What happened

Shares of J.C. Penney (OTC:JCPN.Q) have been left for dead in recent years, down more than 85% since late 2016. But the stock gained more than 11% by midday Friday after third-quarter results suggested the troubled retailer still has a pulse.

So what

J.C. Penney on Friday morning reported a third-quarter adjusted loss of $0.30 per share, significantly better than the $0.55 per share loss analysts had expected, on revenue of $2.38 billion, which came in short of consensus. The numbers indicate continued stress on the business. Comparable-store sales fell 9.3% year over year, and revenue was down 10% year over year.

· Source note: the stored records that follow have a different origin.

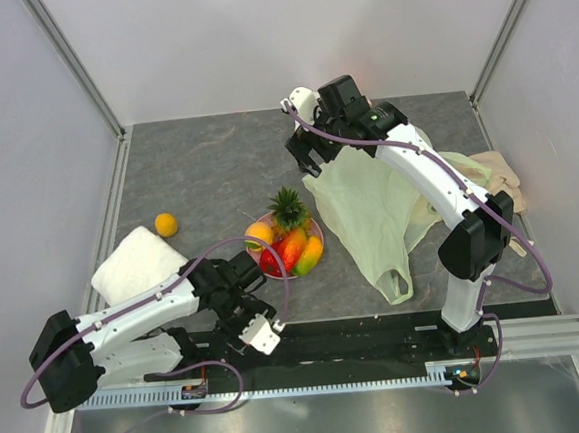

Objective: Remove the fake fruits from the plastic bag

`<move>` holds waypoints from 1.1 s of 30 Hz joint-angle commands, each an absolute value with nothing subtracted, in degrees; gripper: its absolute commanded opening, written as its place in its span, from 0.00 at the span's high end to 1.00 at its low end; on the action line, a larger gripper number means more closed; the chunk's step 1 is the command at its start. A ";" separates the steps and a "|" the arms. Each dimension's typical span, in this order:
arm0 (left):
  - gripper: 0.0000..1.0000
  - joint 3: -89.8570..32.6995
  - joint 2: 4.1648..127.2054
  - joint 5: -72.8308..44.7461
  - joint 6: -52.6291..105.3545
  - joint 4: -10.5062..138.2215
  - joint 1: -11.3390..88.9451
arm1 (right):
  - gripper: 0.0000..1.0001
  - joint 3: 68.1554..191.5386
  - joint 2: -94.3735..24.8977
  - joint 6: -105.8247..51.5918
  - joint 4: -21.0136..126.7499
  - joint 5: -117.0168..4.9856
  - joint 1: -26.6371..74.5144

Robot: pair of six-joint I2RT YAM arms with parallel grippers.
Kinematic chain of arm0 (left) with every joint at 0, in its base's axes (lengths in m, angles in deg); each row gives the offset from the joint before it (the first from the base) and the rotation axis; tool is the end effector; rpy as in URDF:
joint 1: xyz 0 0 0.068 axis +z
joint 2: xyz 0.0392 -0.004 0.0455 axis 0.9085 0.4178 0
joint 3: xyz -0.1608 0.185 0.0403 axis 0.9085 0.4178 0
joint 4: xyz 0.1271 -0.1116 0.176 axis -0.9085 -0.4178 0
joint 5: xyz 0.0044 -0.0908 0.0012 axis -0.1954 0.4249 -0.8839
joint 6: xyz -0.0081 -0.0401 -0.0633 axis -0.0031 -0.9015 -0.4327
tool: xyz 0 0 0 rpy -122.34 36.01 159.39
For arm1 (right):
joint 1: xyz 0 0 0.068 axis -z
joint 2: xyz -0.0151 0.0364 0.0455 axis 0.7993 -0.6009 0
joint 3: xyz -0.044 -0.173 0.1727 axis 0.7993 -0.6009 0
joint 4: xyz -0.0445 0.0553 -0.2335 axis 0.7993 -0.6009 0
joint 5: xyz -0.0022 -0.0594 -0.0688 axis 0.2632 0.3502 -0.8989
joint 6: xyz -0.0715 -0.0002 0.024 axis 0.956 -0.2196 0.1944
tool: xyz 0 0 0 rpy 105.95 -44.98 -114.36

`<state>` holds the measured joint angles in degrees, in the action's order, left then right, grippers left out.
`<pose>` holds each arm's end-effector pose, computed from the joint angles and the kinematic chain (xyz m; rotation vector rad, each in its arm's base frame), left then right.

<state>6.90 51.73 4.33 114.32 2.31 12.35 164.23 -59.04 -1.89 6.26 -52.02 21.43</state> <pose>0.0676 -0.1367 0.1527 2.6191 1.2019 -0.6382 0.3377 0.2231 0.3294 -1.0748 2.0569 0.3519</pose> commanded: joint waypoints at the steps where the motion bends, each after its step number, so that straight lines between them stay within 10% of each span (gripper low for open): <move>1: 0.80 3.79 49.80 -0.34 109.50 0.85 12.66 | 0.02 164.87 -56.32 -1.41 7.50 -53.11 21.60; 5: 0.98 -2.19 45.66 0.03 96.36 3.91 12.74 | 0.02 164.69 -55.79 -0.53 6.88 -53.99 21.69; 18: 0.98 -6.68 50.29 -3.77 56.77 34.41 37.96 | 0.02 165.74 -57.28 1.05 5.65 -56.27 21.69; 33: 0.98 -7.39 56.72 5.20 42.08 43.73 39.20 | 0.02 164.34 -57.63 1.67 5.56 -58.03 22.21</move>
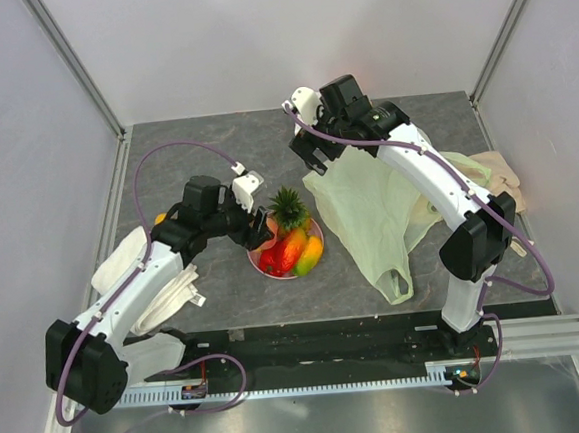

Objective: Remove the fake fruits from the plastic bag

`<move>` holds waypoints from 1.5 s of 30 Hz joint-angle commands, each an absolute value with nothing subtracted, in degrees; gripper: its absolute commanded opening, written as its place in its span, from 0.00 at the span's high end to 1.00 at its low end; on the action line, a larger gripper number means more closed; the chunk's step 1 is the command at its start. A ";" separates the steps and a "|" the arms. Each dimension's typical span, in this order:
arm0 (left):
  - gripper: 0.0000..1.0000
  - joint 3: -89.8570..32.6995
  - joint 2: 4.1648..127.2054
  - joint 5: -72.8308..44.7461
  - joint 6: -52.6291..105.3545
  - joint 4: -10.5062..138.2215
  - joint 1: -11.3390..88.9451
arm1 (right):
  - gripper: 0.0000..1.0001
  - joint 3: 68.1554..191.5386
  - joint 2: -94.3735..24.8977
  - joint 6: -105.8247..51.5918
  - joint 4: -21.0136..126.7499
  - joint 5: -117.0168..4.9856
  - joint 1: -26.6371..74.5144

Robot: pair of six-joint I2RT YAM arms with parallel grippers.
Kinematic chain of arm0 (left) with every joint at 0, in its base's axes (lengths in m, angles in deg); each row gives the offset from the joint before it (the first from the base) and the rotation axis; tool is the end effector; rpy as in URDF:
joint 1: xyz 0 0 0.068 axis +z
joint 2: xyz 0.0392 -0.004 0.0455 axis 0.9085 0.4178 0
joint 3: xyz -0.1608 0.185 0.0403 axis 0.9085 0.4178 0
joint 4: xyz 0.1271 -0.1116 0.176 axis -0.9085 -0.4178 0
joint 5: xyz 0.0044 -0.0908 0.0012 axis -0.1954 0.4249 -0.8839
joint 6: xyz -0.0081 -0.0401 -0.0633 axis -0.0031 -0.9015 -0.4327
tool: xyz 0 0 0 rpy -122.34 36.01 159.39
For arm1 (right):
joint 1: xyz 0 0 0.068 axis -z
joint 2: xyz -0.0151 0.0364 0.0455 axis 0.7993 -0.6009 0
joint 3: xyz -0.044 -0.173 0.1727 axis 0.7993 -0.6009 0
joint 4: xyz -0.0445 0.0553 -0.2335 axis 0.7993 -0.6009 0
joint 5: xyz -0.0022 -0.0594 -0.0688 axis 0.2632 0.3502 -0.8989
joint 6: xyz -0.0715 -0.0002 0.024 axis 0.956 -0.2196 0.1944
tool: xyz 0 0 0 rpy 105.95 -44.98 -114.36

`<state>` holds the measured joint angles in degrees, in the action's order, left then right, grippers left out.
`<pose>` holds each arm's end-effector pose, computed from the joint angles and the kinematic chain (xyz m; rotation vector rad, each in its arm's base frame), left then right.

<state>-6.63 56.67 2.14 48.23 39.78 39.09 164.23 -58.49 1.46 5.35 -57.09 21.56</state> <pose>0.2237 -0.1394 0.2454 0.9200 2.0414 -0.6276 0.3386 0.2161 0.3309 -1.0934 2.0507 0.2187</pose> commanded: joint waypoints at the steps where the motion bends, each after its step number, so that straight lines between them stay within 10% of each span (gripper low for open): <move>1: 0.98 -7.21 56.90 5.38 40.51 44.17 39.20 | 0.02 164.43 -57.98 1.67 5.56 -58.12 22.13; 16: 0.98 -4.22 58.92 5.64 40.32 44.09 39.20 | 0.02 164.78 -58.86 1.14 5.56 -57.42 22.22; 28: 0.38 -4.84 60.24 5.03 40.32 44.09 39.11 | 0.02 165.22 -59.21 0.88 5.48 -57.42 22.22; 45: 0.06 -6.07 59.27 3.54 39.53 42.68 39.11 | 0.02 165.75 -59.74 0.70 5.48 -56.98 22.30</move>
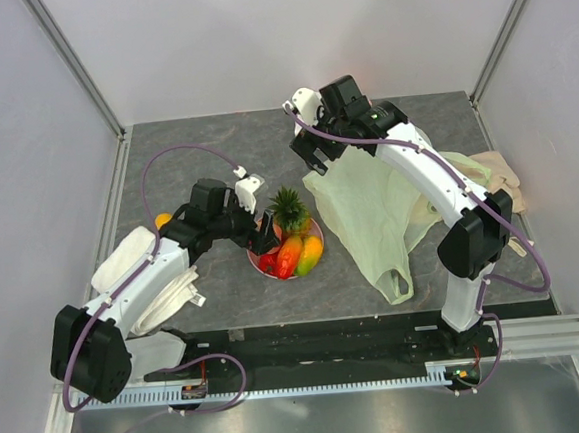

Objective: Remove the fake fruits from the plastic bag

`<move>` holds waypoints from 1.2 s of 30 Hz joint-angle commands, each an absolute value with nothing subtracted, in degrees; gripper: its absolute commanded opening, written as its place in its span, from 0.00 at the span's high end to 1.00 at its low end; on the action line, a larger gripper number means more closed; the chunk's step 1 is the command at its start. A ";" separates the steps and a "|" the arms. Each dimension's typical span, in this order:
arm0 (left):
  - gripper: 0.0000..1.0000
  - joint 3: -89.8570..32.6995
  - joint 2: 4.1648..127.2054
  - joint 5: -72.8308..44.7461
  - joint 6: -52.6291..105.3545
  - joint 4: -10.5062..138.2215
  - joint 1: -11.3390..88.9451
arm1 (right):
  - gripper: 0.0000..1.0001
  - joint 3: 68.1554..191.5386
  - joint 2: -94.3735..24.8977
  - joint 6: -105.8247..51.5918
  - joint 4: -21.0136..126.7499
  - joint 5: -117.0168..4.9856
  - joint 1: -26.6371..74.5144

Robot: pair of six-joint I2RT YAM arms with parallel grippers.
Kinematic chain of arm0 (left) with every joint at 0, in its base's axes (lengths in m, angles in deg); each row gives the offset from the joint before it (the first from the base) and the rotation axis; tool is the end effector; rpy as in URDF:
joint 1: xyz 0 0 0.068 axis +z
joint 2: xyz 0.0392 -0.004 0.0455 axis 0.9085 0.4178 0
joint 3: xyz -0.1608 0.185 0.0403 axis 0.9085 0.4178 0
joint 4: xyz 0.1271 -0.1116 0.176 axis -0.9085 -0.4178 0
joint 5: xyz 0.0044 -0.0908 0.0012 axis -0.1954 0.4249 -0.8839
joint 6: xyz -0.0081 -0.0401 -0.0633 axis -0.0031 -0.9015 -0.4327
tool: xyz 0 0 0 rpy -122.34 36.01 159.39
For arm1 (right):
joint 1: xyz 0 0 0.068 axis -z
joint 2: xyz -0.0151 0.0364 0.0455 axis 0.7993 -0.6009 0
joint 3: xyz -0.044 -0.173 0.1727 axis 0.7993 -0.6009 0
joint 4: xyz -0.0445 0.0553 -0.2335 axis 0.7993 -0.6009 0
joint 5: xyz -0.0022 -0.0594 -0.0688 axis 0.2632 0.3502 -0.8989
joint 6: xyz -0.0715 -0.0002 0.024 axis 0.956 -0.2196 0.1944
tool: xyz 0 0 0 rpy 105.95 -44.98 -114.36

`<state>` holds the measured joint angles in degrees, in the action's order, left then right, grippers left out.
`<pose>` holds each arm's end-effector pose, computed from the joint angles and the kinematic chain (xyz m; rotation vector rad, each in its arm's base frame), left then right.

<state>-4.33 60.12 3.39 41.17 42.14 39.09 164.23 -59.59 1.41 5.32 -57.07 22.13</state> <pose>0.2287 -0.1432 0.2217 0.8130 2.1654 -0.7205 0.3442 0.2148 0.3235 -1.0901 2.0743 0.2142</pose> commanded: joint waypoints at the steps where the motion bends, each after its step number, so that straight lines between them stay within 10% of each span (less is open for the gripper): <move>1: 0.06 -6.15 59.10 3.54 39.52 42.68 39.20 | 0.02 165.92 -59.83 0.70 5.56 -56.98 22.22; 22: 0.01 -13.01 52.86 -5.50 44.27 31.88 41.39 | 0.02 166.10 -59.30 0.70 5.83 -56.71 22.22; 36: 0.02 -31.55 78.94 -21.07 55.34 17.38 72.68 | 0.02 167.15 -58.07 -0.17 7.15 -54.96 22.22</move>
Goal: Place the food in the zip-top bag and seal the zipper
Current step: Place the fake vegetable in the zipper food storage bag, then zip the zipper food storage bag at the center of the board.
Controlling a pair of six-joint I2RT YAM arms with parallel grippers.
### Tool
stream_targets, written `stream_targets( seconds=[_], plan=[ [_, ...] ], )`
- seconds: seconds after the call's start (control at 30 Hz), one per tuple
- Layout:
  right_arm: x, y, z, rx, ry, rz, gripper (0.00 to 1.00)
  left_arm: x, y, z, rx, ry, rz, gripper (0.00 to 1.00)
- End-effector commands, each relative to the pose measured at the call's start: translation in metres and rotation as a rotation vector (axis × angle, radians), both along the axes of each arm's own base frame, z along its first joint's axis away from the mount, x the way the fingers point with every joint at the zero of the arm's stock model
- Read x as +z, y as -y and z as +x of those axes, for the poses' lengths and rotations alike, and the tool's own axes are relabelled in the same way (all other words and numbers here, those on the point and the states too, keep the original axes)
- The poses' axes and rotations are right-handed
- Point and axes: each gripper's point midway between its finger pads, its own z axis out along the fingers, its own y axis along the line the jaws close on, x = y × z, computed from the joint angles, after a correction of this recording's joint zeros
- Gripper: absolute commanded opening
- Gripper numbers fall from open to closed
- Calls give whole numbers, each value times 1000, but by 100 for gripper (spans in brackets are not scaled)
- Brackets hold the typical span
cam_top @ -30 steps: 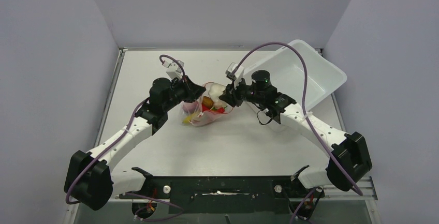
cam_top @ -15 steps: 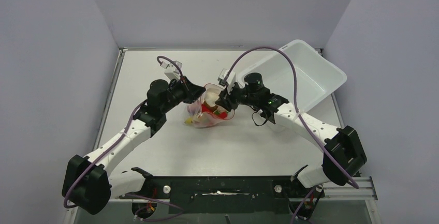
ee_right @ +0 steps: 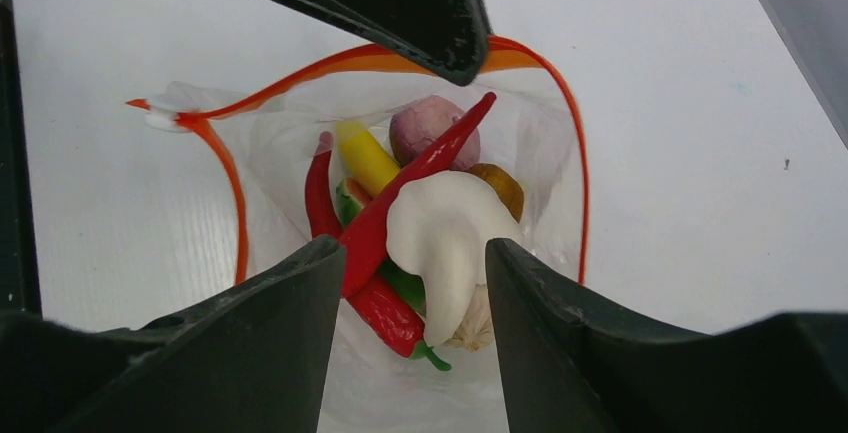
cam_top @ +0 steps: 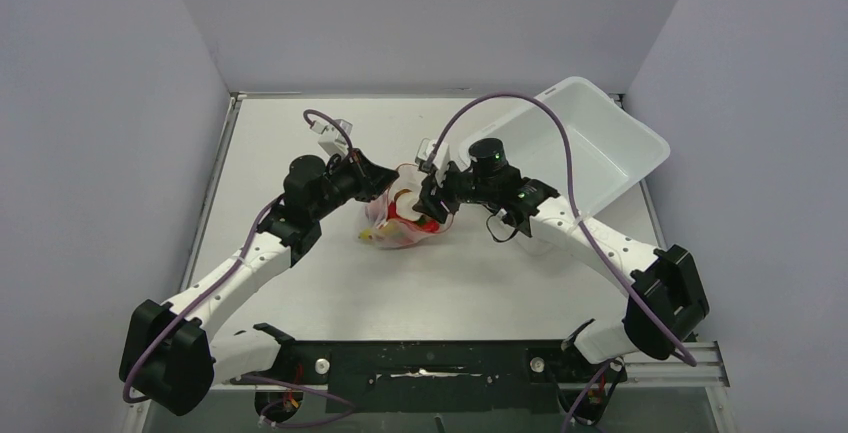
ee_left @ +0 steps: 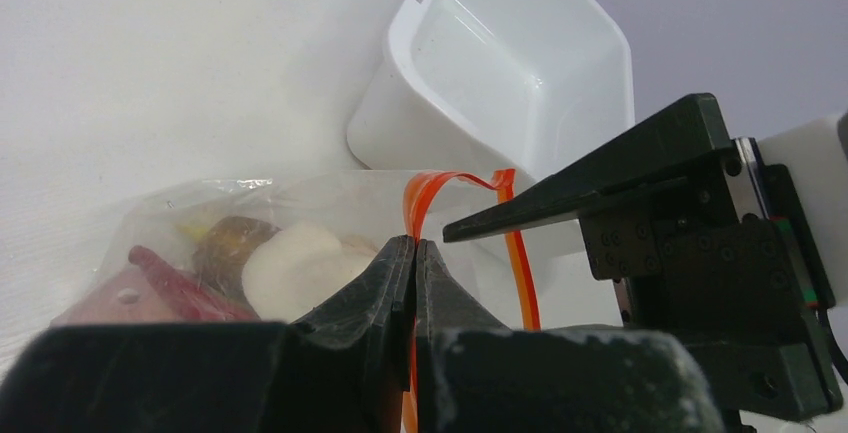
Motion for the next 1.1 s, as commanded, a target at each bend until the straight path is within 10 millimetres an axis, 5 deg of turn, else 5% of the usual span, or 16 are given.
stream_targets(
  seconds=[0.0,0.2,0.63,0.83,0.97,1.07],
  plan=[
    [43,-14,-28,150,95,55,56,32,3,-1,-21,99,-65,0],
    [42,-16,-47,224,123,46,62,32,4,-2,-28,99,-68,0],
    [25,-38,-53,265,92,-8,62,34,5,-2,-30,108,-72,0],
    [21,-47,-53,267,90,-17,46,36,4,-3,-31,113,-74,0],
    [27,-49,-47,229,101,8,17,35,3,-7,-40,118,-64,0],
    [34,-47,-43,190,105,36,4,34,-2,-9,-31,140,-27,9]
  ],
)
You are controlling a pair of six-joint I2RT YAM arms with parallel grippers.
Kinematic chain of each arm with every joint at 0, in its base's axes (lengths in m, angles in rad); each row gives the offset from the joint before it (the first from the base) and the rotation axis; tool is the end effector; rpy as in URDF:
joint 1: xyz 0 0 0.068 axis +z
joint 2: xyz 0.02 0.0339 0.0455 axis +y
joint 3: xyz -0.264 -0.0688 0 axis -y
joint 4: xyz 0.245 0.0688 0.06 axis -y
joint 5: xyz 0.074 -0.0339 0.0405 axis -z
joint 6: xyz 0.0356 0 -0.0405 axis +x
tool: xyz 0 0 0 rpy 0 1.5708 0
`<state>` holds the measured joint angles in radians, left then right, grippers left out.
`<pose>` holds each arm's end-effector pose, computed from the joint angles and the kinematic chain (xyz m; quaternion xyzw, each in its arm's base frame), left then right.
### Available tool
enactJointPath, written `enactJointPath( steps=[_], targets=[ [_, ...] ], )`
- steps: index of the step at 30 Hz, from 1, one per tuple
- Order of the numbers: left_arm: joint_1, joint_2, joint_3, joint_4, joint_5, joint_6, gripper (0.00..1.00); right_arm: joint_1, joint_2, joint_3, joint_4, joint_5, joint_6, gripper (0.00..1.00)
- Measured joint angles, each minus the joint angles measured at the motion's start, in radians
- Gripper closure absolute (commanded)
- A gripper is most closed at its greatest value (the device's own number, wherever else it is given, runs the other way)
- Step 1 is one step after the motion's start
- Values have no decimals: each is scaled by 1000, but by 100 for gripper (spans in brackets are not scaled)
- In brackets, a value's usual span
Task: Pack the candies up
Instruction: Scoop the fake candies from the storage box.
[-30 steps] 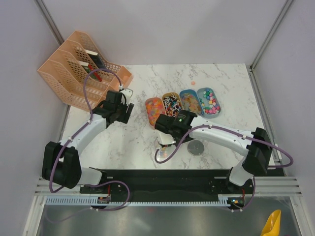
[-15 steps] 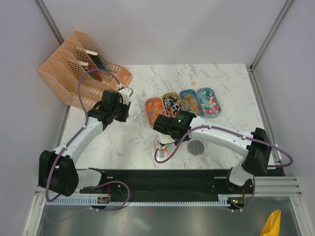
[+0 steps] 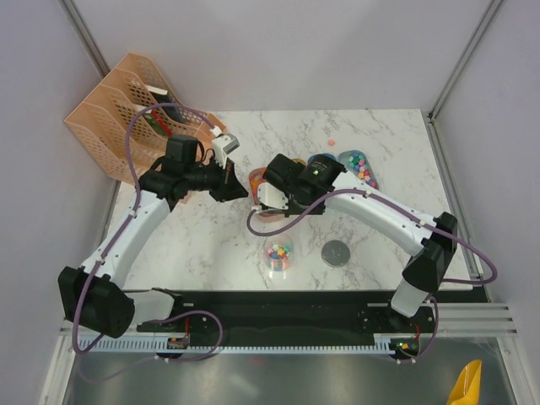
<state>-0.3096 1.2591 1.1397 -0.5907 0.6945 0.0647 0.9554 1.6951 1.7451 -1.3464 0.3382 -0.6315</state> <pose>0.2467 -0.1028 0.3291 0.2985 0.8132 -0.3549 0.3516 0.1964 0.2574 0.3441 -0.6799 0.7013 -0.1428 0.1599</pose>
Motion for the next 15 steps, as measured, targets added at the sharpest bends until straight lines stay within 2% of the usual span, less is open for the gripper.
enactJointPath(
  steps=[7,15],
  targets=[
    [0,66,80,-10,86,-21,98,-43,75,46,2,-38,18,100],
    [-5,140,84,-18,98,-24,98,-43,109,226,10,-106,38,100]
  ],
)
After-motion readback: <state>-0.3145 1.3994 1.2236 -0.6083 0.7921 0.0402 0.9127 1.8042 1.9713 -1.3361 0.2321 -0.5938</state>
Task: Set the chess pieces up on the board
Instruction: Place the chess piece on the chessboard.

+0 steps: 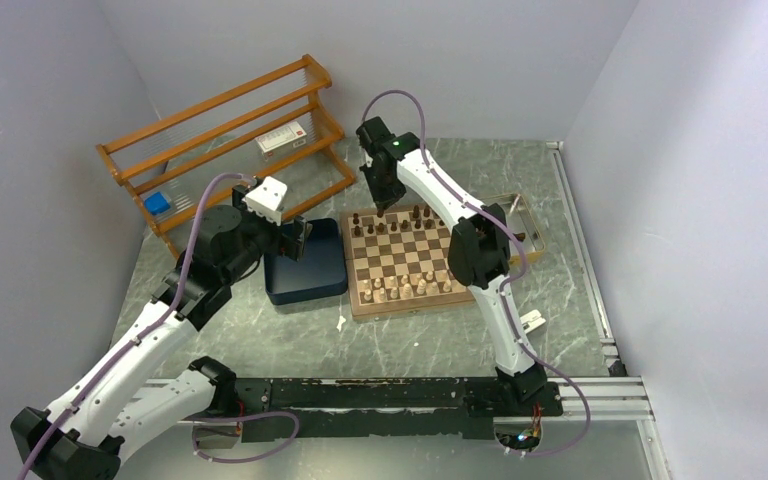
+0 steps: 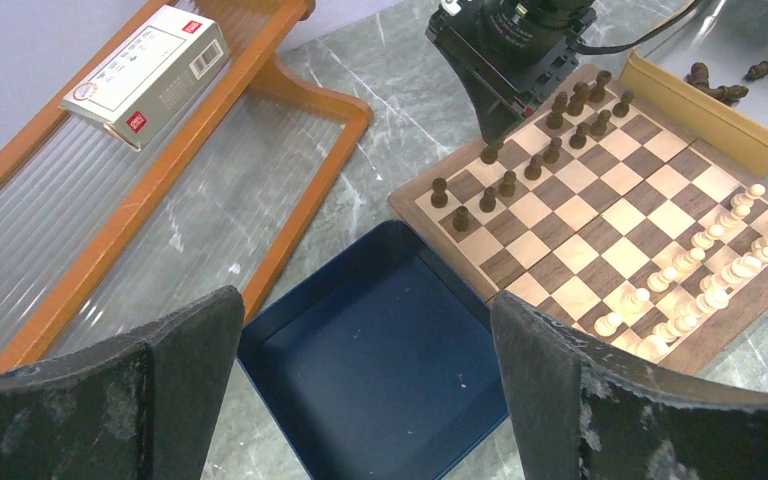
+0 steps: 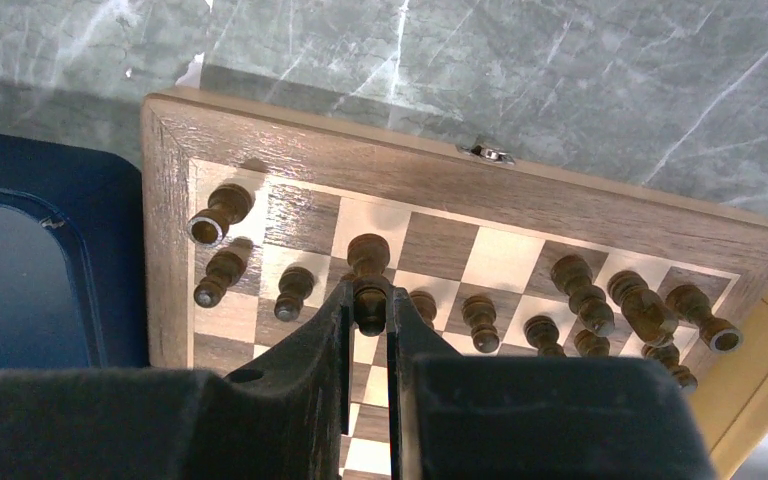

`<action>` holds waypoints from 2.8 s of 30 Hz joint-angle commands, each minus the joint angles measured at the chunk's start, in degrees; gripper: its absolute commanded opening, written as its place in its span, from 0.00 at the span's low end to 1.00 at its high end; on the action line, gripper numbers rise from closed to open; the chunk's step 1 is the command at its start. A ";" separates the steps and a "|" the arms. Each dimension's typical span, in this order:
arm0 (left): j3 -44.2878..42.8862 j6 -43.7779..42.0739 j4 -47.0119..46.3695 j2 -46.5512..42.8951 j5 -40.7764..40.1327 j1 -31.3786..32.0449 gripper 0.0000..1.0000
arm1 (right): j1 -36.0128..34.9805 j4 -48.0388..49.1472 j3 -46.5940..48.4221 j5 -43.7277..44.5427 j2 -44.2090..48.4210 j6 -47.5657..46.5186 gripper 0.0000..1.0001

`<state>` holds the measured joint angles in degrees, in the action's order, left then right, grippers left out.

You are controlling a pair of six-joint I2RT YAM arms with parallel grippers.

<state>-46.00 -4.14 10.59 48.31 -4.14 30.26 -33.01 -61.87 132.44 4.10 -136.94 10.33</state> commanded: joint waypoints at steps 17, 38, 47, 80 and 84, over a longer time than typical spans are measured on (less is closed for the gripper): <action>0.38 -0.69 -0.26 -0.90 -0.94 0.24 0.98 | -0.48 -0.02 1.85 0.53 -3.66 -0.39 0.00; 0.47 -1.21 -0.12 -1.26 -1.48 0.22 0.98 | -0.56 2.48 1.77 -0.88 -5.08 -0.04 0.16; 0.50 -1.30 0.04 -1.45 -1.56 0.23 0.98 | -0.60 3.26 1.92 -1.78 -4.98 0.45 0.18; 0.56 -1.57 0.05 -1.01 -0.95 0.24 0.98 | -0.56 -1.05 3.44 0.40 -5.07 0.25 0.20; 0.56 -1.57 -0.05 -0.95 -0.81 0.24 0.98 | -0.47 0.46 3.06 -0.37 -4.96 0.39 0.25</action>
<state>-45.98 -5.17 10.59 47.72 -4.93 30.26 -33.39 -61.58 134.69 4.40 -140.55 10.46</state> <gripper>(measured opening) 0.979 0.232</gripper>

A group on a shopping trip.

Image source: Getty Images.

But there were some positives in the results. Costs of goods sold fell to 64.6% of sales, down from 68.1% a year ago, with the improvement driven by an increase in margins both in the store and online. The company was also aided by its exit from the major appliance and in-store furniture categories earlier this year.

CEO Jill Soltau said the results show "significant progress," and that better days are ahead as the company works to increase foot traffic and improve its merchandise offerings.

"We are beginning to see results -- both in our numbers and how we operate as a business -- from the early implementation of our Plan for Renewal," Soltau said. "Going forward, I am confident that delivering our strategy, coupled with our ongoing discipline and commitment to improving the foundational elements of our business, will return J.C. Penney to its rightful place in the retail industry."

Now what

Things are not going to change overnight, and Penney still expects comps to decline in the range of 7% to 8% for the full year. The retailer still has its work cut out for it to avoid following longtime archrival Sears Holdings into bankruptcy, and the threat of the U.S. economy falling into a recession only makes the challenge more difficult.

But J.C. Penney if nothing else showed in its quarterly results that the plan that Soltau has put in place is having an impact, meaning there is at least a chance the venerable brand can be saved.